▶ [Task instructions] Repeat the full listing that follows, word for word.

▶ [Data segment]
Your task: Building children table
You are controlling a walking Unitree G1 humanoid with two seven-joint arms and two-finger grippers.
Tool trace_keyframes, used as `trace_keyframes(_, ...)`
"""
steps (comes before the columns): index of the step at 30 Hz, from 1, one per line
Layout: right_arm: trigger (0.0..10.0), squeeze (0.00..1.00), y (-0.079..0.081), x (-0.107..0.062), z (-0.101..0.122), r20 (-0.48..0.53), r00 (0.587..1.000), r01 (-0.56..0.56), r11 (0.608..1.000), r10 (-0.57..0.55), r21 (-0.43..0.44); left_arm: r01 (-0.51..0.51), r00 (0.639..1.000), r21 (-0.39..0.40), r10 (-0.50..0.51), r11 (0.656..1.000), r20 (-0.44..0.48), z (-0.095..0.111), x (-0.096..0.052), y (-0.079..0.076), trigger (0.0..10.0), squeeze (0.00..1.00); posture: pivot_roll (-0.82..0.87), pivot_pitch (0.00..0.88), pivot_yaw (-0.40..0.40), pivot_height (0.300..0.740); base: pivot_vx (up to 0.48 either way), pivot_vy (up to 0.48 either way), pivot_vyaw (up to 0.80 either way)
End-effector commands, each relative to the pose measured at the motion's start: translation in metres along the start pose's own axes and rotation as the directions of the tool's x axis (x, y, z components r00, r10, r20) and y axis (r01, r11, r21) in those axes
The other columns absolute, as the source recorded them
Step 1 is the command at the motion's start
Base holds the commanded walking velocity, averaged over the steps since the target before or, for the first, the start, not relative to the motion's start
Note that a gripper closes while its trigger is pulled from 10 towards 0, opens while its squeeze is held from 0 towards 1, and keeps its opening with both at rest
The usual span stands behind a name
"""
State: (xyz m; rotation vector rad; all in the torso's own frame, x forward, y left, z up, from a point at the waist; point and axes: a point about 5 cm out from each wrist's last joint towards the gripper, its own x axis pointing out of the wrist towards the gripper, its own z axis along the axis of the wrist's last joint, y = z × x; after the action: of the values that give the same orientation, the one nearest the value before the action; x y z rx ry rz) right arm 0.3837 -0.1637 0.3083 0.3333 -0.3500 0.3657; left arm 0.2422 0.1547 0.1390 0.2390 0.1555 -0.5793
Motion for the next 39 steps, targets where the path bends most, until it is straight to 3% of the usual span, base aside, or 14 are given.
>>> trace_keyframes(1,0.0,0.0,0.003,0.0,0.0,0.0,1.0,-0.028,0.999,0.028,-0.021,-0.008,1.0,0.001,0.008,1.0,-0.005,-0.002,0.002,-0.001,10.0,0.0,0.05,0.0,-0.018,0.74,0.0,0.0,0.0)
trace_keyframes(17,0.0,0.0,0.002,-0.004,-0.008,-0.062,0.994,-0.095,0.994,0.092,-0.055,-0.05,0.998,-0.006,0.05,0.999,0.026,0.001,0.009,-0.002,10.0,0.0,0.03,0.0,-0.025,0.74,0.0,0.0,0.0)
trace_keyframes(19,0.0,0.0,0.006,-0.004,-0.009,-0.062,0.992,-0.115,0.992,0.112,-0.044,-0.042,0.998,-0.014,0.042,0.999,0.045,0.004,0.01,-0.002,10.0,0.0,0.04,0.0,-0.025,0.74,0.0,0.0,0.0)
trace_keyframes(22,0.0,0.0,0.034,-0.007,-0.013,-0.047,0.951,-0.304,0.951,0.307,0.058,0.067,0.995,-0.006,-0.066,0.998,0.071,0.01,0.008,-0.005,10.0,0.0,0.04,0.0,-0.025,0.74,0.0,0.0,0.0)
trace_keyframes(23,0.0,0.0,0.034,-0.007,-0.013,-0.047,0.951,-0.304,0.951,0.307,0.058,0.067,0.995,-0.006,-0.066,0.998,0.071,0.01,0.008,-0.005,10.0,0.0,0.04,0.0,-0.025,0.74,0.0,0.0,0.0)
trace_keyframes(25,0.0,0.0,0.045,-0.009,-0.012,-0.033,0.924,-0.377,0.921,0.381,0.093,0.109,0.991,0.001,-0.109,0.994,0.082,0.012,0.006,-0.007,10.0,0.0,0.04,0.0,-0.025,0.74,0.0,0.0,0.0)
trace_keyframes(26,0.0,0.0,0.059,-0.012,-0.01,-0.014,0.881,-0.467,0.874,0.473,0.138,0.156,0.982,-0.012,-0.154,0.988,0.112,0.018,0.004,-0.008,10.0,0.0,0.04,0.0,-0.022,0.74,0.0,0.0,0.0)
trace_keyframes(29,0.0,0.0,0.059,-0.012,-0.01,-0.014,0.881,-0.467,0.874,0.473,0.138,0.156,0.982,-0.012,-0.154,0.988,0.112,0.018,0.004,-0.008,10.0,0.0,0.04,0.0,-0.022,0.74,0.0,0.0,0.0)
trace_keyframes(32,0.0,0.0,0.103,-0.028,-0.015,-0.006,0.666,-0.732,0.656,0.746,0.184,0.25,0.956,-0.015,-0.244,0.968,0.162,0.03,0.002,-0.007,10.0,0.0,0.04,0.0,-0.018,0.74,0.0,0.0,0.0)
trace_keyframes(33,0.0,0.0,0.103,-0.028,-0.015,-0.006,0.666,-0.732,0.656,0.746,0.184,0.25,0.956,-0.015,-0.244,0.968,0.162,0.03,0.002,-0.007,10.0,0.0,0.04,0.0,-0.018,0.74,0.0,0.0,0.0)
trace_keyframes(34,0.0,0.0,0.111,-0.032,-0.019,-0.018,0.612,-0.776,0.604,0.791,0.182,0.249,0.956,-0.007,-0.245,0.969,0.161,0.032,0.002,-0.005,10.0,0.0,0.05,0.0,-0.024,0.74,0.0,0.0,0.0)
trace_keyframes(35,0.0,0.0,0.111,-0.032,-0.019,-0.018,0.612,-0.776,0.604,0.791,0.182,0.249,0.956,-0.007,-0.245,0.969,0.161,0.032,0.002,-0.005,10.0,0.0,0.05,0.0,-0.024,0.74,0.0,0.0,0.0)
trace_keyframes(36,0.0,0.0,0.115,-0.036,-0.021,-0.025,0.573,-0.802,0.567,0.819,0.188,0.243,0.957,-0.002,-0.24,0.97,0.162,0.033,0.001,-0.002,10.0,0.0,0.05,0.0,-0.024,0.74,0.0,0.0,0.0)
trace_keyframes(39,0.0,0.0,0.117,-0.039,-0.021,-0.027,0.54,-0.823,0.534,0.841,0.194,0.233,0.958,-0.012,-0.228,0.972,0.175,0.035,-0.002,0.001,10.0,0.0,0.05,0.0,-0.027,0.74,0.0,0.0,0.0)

▶ [Answer for the task]
Your task: Building children table
You are controlling a walking Unitree G1 humanoid with two seven-joint arms and two-finger grippers.
Tool trace_keyframes, used as `trace_keyframes(_, ...)`
"""
steps (comes before the columns): index of the step at 30 Hz, from 1, one per line
Layout: right_arm: trigger (0.0..10.0), squeeze (0.00..1.00), y (-0.079..0.081), x (-0.107..0.062), z (-0.101..0.122), r20 (-0.48..0.53), r00 (0.587..1.000), r01 (-0.56..0.56), r11 (0.608..1.000), r10 (-0.57..0.55), r21 (-0.43..0.44); left_arm: r01 (-0.51..0.51), r00 (0.639..1.000), r21 (-0.39..0.40), r10 (-0.50..0.51), r11 (0.656..1.000), r20 (-0.44..0.48), z (-0.095..0.111), x (-0.096..0.052), y (-0.079..0.076), trigger (0.0..10.0), squeeze (0.00..1.00); posture: pivot_roll (-0.82..0.87), pivot_pitch (0.00..0.88), pivot_yaw (-0.40..0.40), pivot_height (0.300..0.740); base: pivot_vx (up to 0.48 either way), pivot_vy (up to 0.48 either way), pivot_vyaw (up to 0.80 either way)
End-effector commands, each relative to the pose measured at the motion's start: translation in metres along the start pose's own axes and rotation as the directions of the tool's x axis (x, y, z components r00, r10, r20) and y axis (r01, r11, r21) in those axes
The other columns absolute, as the source recorded them
Step 1 is the command at the motion's start
Base holds the commanded walking velocity, averaged over the steps since the target before or, for the first, the start, not relative to the motion's start
Note that a gripper closes while its trigger is pulled from 10 towards 0, opens while its squeeze is held from 0 towards 1, and keeps its opening with both at rest
The usual span stands behind a name
"""
State: (xyz m; rotation vector rad; all in the torso's own frame, x forward, y left, z up, from a point at the waist; point and axes: a point about 5 cm out from each wrist's last joint towards the gripper, its own x axis pointing out of the wrist towards the gripper, its own z axis along the axis of the wrist's last joint, y = z × x; after the action: of the values that give the same orientation, the one nearest the value before the action; x y z rx ry rz) right arm 0.3837 -0.1637 0.3083 0.3333 -0.3500 0.3657; left arm 0.2422 0.1547 0.1390 0.2390 0.1555 -0.5793
Motion for the next 39 steps, targets where the path bends most, until it is straight to 3% of the usual span, base aside, or 14 are given.
>>> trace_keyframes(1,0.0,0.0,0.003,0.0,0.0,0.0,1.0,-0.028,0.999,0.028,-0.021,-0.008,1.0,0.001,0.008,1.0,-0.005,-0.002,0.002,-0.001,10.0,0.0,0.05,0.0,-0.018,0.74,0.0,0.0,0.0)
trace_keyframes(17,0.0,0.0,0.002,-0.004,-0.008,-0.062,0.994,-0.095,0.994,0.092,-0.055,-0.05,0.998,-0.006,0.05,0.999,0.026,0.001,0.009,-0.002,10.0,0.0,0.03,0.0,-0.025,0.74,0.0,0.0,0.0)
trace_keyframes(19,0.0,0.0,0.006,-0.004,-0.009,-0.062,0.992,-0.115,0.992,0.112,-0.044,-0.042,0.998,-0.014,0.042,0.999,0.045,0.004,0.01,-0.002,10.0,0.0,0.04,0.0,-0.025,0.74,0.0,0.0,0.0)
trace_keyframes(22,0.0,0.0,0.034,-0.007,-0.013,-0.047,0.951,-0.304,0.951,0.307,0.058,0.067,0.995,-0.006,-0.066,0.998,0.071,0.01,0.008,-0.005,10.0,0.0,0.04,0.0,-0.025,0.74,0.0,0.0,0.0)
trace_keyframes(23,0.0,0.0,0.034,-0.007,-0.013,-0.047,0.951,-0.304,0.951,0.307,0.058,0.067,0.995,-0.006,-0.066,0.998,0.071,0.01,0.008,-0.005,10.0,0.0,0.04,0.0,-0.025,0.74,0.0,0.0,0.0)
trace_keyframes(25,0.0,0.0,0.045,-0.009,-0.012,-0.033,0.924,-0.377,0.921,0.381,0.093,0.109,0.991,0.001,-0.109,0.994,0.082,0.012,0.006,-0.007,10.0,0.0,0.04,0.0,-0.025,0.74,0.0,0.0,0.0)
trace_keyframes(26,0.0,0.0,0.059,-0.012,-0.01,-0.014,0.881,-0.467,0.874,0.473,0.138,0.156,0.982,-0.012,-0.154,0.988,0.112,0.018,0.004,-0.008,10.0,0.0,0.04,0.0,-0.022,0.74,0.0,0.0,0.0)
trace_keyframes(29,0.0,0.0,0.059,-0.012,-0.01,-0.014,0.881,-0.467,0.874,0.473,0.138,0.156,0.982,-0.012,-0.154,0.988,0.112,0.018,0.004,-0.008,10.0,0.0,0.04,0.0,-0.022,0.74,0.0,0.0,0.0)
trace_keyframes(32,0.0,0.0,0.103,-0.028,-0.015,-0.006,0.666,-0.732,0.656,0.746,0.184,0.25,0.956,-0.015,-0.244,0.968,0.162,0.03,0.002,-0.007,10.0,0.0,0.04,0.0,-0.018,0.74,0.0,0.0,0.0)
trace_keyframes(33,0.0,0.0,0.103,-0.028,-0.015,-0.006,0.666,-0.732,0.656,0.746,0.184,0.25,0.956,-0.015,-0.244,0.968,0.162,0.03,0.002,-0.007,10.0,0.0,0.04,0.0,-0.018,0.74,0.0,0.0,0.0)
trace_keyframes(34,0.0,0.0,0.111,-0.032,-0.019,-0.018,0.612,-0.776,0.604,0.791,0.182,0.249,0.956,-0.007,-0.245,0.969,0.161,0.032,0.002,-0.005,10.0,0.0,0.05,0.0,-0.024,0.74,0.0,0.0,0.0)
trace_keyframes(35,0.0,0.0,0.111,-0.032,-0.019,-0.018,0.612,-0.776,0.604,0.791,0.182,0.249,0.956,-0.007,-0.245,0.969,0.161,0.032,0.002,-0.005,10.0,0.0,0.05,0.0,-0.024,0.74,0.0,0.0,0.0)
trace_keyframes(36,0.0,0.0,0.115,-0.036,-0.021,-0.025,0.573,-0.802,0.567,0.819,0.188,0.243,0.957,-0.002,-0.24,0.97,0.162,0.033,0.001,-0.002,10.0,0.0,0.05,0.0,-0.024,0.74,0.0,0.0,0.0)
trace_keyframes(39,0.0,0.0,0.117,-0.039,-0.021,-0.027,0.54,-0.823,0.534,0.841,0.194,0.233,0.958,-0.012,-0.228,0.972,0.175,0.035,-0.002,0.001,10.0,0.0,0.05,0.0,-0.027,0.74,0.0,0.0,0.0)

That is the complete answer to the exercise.